Mikio Naruse: Part II

So, four more from the Mikio Naruse retrospective for me this past weekend–Floating Clouds (1955), Flowing (1956), Sound of the Mountain (1954), and Yearning (1964). Given that ideas of stasis and entrapment figure both in his narratives and in his aesthetic, I’m not sure if I’ve really come any closer to any sort of prescription for why Naruse’s been relatively unknown here, except perhaps to say that the extra evidence has offered more proof of a decidedly downbeat (if often bittersweet) worldview. Watching this additional four was not unlike the time I spent with definitely minor Fassbinder like Rio das Muertes, Nora Helmer, or Pioneers of Ingolstadt–none of these works really taught me anything necessarily new (though the Naruse films are far greater than these) but rather deepened my appreciation for their creator’s talents.

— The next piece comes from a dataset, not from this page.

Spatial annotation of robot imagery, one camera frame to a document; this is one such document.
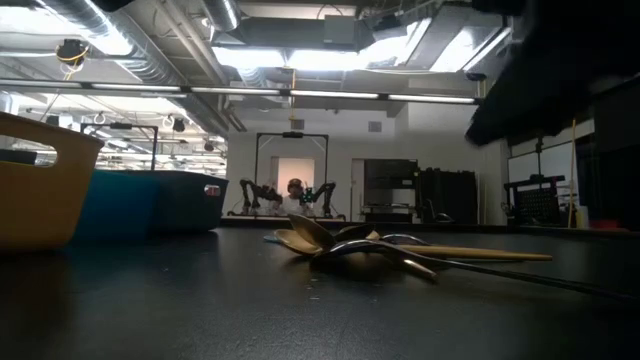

Walked out of masterpiece Floating Clouds and caught this snatch of conversation: “It was okay….but it was a little melodramatic…not sweet like that Chinese seamstress movie.” Well, duh, melodrama is Naruse’s stock and trade—and if you aren’t ready to take these stories on those terms, then you’re out of luck and will miss out on the sublime, tragic incredulity of the finale to Yearning (choice comment overheard: “That was the worst ending I could have possibly imagined”), or the way he builds a formless, static movie like Flowing to a stunningly emotional close with an Isuzu Yamada shamisen performance. Hideko Takamine owns Floating Clouds and Yearning (and last week’s When a Woman Ascends the Stairs)–someone should zero in on the Takamine/Naruse works someday and just tour those, even though Naruse is unformly great with women (see the greatest hits cast of six or so in Flowing). Easiest of all to love perhaps is Sound of the Mountain (based on the Yasunari Kawabata book) with Ozu favorite Setsuko Hara coping with her indifferent husband by forming a close, complicated (platonic) relationship with her kindly father-in-law. It definitely doesn’t end the way Ozu would have finished it (think Flavor of Green Tea Over Rice), but remains no less wondrous.